[
https://issues.apache.org/jira/browse/CLEREZZA-463?page=com.atlassian.jira.plugin.system.issuetabpanels:comment-tabpanel&focusedCommentId=13021485#comment-13021485
]
Henry Story commented on CLEREZZA-463:
--------------------------------------
" the local caches I think should be named differently from the remote graph."
ideally local graphs should have relative URIs. Then the coder would not need
to know what the local deployment hostname is when developing his code. This is
similar to how rdf/xml allows one to write relative URIs in the XML, or how
one can use relative URLs in N3, or indeed in HTML. These allow the editor to
see how his documents link together on the file system before someone publishes
them on a server. In fact that is also how JSR311 works. If this is found to be
problematic with current instantiations of RDF, then at least the API could
hide whatever other system is used to get around limitations in RDF stores such
as adding http://zz.localhost before a relative URI.
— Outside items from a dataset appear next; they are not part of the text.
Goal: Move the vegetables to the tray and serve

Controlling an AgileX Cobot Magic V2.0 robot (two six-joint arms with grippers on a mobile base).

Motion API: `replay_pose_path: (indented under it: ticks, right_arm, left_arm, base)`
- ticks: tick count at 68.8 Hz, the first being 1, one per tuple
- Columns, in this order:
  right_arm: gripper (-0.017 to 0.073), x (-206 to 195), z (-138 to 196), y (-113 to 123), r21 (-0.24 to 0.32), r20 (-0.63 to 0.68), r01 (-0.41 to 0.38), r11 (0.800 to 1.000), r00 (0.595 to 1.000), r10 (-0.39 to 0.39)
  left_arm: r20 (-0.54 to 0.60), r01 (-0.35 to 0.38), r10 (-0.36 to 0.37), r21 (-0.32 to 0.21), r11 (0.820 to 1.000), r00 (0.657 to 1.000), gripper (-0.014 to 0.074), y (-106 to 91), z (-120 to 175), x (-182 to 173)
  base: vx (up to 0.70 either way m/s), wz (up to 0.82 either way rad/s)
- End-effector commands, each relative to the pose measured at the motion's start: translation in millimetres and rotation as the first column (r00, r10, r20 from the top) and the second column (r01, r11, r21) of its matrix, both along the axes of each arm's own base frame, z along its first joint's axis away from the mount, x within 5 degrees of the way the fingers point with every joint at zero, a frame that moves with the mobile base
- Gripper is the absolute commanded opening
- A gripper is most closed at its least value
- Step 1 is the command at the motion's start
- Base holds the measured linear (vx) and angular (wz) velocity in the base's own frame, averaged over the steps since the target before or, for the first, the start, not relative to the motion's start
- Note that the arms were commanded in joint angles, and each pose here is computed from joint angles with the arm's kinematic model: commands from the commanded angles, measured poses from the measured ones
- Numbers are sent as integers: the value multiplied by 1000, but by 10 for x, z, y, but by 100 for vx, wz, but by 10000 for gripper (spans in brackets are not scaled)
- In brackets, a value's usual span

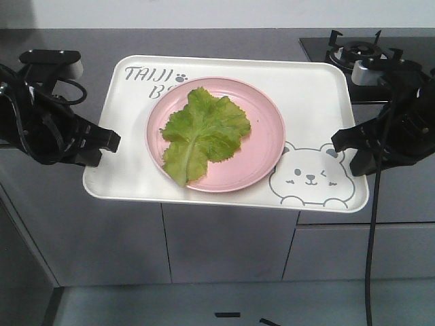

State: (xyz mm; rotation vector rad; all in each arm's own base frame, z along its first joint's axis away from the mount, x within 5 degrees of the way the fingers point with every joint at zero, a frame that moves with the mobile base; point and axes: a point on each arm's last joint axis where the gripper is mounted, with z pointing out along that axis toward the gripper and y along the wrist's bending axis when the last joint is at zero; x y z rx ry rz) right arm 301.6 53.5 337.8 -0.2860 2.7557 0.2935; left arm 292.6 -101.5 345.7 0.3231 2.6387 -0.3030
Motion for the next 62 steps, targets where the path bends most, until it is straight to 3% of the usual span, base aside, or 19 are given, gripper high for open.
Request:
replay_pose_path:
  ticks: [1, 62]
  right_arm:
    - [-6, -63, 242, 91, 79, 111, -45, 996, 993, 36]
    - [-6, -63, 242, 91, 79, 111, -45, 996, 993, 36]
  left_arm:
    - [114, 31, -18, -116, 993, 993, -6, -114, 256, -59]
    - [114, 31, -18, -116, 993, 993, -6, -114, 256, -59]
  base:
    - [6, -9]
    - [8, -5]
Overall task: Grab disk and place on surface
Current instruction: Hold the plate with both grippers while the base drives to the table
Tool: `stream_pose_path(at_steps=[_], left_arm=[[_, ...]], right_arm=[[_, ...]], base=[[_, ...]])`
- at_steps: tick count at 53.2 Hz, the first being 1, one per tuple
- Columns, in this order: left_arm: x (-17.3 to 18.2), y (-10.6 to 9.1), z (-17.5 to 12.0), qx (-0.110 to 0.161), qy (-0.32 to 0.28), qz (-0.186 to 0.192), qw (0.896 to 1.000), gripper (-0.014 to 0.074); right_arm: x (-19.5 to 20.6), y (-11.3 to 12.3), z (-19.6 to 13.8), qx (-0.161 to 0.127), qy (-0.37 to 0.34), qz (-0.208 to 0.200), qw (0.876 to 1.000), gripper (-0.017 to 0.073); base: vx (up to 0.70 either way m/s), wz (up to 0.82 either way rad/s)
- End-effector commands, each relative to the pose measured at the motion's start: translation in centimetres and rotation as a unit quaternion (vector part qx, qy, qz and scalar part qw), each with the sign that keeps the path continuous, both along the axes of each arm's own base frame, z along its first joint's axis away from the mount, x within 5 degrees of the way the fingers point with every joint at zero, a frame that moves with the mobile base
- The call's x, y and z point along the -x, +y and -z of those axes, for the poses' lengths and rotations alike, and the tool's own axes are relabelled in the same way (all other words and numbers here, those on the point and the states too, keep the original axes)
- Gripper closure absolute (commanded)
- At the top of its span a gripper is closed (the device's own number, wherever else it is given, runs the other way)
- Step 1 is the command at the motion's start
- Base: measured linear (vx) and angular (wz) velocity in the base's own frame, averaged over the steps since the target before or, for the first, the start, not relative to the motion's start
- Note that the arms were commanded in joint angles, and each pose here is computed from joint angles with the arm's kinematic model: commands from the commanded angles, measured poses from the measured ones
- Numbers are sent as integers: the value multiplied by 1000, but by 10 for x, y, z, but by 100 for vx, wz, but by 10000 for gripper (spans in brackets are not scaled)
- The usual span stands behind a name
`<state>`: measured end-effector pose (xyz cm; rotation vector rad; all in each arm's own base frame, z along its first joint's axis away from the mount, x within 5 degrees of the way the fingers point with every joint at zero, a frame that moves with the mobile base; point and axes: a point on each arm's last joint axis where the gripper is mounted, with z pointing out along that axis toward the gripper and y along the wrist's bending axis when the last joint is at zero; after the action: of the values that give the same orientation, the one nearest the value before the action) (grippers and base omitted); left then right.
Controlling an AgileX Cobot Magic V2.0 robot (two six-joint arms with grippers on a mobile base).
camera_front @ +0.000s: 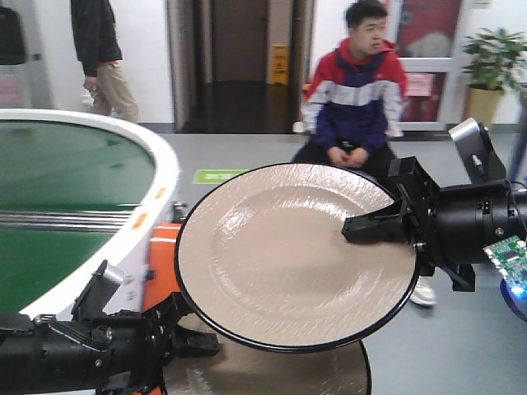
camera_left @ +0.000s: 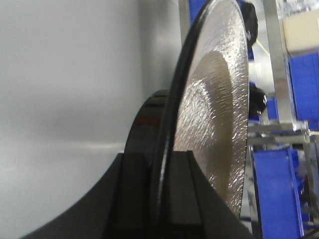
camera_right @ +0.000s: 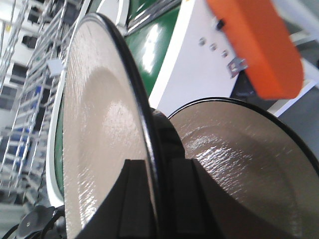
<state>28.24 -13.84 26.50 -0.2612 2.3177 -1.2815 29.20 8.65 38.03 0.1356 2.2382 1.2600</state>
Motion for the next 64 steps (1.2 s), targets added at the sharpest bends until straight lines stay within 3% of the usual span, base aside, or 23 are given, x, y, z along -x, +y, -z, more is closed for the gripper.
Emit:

But in a world where local graphs had relative URIs only things would be
locally good, but it would not allow that good a communication with the
external world, because the local system would not know when foreign servers
were speaking about it. To be aware of global communication the local system
does need to know about where foreign documents are linking to the local
documents. Though this is not such a big deal either.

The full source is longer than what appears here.